TASK OBJECTIVE. The response should consist of every line below, unchanged.

INPUT DATA.

== Segment start ==

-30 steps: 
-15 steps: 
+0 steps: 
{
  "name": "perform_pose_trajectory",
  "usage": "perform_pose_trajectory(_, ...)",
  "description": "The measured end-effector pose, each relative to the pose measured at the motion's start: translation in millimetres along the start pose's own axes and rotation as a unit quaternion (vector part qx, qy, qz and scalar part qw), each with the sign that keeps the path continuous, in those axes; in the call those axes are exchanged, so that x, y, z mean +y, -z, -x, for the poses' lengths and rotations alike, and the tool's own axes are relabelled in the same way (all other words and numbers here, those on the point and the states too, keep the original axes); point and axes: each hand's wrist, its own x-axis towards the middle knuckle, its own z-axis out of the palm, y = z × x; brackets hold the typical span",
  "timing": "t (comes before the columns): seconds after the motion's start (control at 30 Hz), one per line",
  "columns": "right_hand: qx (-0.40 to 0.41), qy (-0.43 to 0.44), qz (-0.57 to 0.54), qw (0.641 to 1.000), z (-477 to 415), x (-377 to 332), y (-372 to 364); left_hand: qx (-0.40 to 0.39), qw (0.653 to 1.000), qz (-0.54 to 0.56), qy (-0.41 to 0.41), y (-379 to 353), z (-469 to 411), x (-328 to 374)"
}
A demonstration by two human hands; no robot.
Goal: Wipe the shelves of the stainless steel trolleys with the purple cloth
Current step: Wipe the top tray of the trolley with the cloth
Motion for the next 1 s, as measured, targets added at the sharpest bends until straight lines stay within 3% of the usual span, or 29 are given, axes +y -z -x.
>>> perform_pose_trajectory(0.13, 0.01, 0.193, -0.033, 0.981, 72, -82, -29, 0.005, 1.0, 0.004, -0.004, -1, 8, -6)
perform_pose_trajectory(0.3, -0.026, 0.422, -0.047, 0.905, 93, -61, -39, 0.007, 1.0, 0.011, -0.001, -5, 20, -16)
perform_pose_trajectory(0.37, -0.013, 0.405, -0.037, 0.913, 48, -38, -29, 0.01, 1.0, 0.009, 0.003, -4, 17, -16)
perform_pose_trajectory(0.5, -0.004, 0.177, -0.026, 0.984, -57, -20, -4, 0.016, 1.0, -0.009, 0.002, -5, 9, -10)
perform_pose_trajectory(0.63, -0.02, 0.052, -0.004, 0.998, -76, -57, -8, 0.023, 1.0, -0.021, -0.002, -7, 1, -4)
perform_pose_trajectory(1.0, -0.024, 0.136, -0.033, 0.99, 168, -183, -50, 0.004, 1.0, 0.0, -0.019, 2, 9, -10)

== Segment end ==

RESULT FOR THIS TASK.
-30 steps: 
-15 steps: 
+0 steps: 
{
  "name": "perform_pose_trajectory",
  "usage": "perform_pose_trajectory(_, ...)",
  "description": "The measured end-effector pose, each relative to the pose measured at the motion's start: translation in millimetres along the start pose's own axes and rotation as a unit quaternion (vector part qx, qy, qz and scalar part qw), each with the sign that keeps the path continuous, in those axes; in the call those axes are exchanged, so that x, y, z mean +y, -z, -x, for the poses' lengths and rotations alike, and the tool's own axes are relabelled in the same way (all other words and numbers here, those on the point and the states too, keep the original axes); point and axes: each hand's wrist, its own x-axis towards the middle knuckle, its own z-axis out of the palm, y = z × x; brackets hold the typical span",
  "timing": "t (comes before the columns): seconds after the motion's start (control at 30 Hz), one per line",
  "columns": "right_hand: qx (-0.40 to 0.41), qy (-0.43 to 0.44), qz (-0.57 to 0.54), qw (0.641 to 1.000), z (-477 to 415), x (-377 to 332), y (-372 to 364); left_hand: qx (-0.40 to 0.39), qw (0.653 to 1.000), qz (-0.54 to 0.56), qy (-0.41 to 0.41), y (-379 to 353), z (-469 to 411), x (-328 to 374)"
}
A demonstration by two human hands; no robot.
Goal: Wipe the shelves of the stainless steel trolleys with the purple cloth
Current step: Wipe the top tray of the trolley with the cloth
Motion for the next 1 s, as measured, targets added at the sharpest bends until straight lines stay within 3% of the usual span, or 29 are given, axes +y -z -x.
>>> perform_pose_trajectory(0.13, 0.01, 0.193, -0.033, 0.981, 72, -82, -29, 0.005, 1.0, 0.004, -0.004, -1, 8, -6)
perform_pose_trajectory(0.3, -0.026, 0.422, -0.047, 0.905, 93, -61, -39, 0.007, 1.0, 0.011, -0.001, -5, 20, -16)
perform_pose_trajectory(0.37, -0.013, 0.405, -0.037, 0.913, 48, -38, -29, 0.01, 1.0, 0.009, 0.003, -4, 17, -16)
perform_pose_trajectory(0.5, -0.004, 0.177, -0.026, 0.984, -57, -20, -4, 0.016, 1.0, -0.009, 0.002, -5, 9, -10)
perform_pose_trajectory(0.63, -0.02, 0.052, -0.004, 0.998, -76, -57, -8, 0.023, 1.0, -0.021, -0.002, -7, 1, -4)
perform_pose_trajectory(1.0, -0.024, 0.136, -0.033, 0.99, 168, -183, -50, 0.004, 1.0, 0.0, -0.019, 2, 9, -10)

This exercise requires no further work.